_The problem_
Nothing but the text should be carried over: reproduce all the data exactly and leave out every image.

_Recorded data_
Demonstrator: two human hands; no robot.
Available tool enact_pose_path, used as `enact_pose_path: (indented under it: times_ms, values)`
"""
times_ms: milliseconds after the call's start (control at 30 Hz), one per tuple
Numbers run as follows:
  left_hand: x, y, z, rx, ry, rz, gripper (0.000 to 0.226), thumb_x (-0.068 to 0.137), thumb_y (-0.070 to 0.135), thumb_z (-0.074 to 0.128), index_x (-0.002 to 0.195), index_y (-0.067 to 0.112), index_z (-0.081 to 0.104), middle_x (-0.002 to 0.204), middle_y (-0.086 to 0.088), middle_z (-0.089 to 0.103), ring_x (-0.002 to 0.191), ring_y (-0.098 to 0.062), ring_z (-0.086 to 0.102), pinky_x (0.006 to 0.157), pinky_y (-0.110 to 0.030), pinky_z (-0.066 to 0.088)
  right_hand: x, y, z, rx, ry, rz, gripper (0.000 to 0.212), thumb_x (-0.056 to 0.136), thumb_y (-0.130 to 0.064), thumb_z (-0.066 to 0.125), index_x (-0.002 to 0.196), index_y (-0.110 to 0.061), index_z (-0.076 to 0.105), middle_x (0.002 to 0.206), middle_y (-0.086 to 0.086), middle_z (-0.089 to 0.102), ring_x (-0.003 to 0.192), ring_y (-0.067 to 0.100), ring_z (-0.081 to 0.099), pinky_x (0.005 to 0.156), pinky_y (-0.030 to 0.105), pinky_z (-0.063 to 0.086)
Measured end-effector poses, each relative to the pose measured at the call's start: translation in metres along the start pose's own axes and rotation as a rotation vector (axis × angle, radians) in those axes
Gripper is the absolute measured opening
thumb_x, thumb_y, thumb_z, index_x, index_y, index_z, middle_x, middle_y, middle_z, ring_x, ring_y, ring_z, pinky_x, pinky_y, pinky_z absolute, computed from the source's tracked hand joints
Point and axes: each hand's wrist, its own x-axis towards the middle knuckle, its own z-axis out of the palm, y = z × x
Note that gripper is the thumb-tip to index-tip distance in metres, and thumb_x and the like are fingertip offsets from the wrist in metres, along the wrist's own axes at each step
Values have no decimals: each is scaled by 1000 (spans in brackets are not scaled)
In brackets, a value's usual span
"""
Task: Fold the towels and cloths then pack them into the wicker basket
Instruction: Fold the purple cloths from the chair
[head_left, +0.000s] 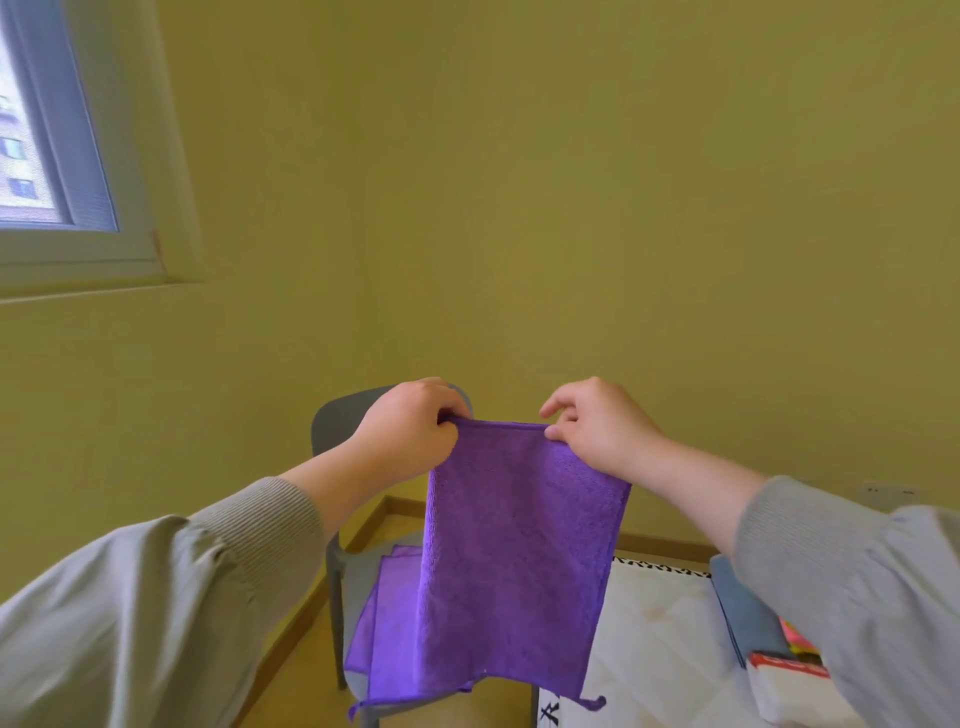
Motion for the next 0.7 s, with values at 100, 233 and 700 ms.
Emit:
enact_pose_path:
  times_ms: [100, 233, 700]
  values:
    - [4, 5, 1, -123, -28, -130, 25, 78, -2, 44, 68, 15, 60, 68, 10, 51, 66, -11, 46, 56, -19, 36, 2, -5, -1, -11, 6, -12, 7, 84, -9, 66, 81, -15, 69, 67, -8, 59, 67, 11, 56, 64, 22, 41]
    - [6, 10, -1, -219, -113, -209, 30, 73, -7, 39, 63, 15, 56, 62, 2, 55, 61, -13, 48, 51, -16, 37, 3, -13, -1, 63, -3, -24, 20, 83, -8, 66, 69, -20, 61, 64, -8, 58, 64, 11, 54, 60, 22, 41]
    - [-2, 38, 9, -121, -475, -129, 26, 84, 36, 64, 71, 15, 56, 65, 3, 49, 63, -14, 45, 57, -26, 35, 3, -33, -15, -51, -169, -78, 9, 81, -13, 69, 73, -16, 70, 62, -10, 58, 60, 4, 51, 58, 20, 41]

_Answer section_
Demonstrator: two human hands; no robot.
Available tool enact_pose_path, used as `enact_pose_path: (indented under it: times_ms, values)`
"""
times_ms: milliseconds after the call's start (control at 30 Hz), one per tuple
Numbers run as follows:
  left_hand: x, y, z, rx, ry, rz, gripper (0.000 to 0.226), thumb_x (-0.068 to 0.137), thumb_y (-0.070 to 0.135), thumb_z (-0.074 to 0.128), index_x (-0.002 to 0.195), index_y (-0.067 to 0.112), index_z (-0.081 to 0.104), middle_x (-0.002 to 0.204), middle_y (-0.086 to 0.088), middle_z (-0.089 to 0.103), ring_x (-0.002 to 0.191), ring_y (-0.098 to 0.062), ring_z (-0.086 to 0.102), pinky_x (0.006 to 0.157), pinky_y (-0.110 to 0.030), pinky_z (-0.066 to 0.088)
  right_hand: x, y, z, rx, ry, rz, gripper (0.000 to 0.212), thumb_x (-0.056 to 0.136), thumb_y (-0.130 to 0.064), thumb_z (-0.066 to 0.125), index_x (-0.002 to 0.196), index_y (-0.110 to 0.061), index_z (-0.076 to 0.105), middle_x (0.002 to 0.206), middle_y (-0.086 to 0.086), middle_z (-0.089 to 0.102), ring_x (-0.003 to 0.192), ring_y (-0.067 to 0.100), ring_z (-0.081 to 0.099), pinky_x (0.005 to 0.156), pinky_y (-0.030 to 0.105), pinky_z (-0.063 to 0.086)
Measured end-effector poses, each relative to the pose measured at the call's start: translation in metres along the start pose's own axes and rotation as a rotation vector (axis × angle, radians) in those axes
Gripper is the absolute measured opening
thumb_x, thumb_y, thumb_z, index_x, index_y, index_z, middle_x, middle_y, middle_z, ring_x, ring_y, ring_z, pinky_x, pinky_y, pinky_z absolute, computed from the source's tracked hand joints
Point and axes: each hand's wrist, its own x-axis towards the middle knuckle, its own z-axis out of the palm, y = z × x
Note that gripper is the thumb-tip to index-tip distance in metres, and thumb_x and the like are fingertip offsets from the wrist in metres, along the wrist's own axes at each step
Values have no decimals: each is scaled by 1000 (spans in brackets are not scaled)
In brackets, a value's usual span
"""
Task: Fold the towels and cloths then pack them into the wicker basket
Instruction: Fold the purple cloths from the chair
[head_left, +0.000s] 
Motion for the next 0.7 s, with values at 100, 233 and 700 ms.
Emit:
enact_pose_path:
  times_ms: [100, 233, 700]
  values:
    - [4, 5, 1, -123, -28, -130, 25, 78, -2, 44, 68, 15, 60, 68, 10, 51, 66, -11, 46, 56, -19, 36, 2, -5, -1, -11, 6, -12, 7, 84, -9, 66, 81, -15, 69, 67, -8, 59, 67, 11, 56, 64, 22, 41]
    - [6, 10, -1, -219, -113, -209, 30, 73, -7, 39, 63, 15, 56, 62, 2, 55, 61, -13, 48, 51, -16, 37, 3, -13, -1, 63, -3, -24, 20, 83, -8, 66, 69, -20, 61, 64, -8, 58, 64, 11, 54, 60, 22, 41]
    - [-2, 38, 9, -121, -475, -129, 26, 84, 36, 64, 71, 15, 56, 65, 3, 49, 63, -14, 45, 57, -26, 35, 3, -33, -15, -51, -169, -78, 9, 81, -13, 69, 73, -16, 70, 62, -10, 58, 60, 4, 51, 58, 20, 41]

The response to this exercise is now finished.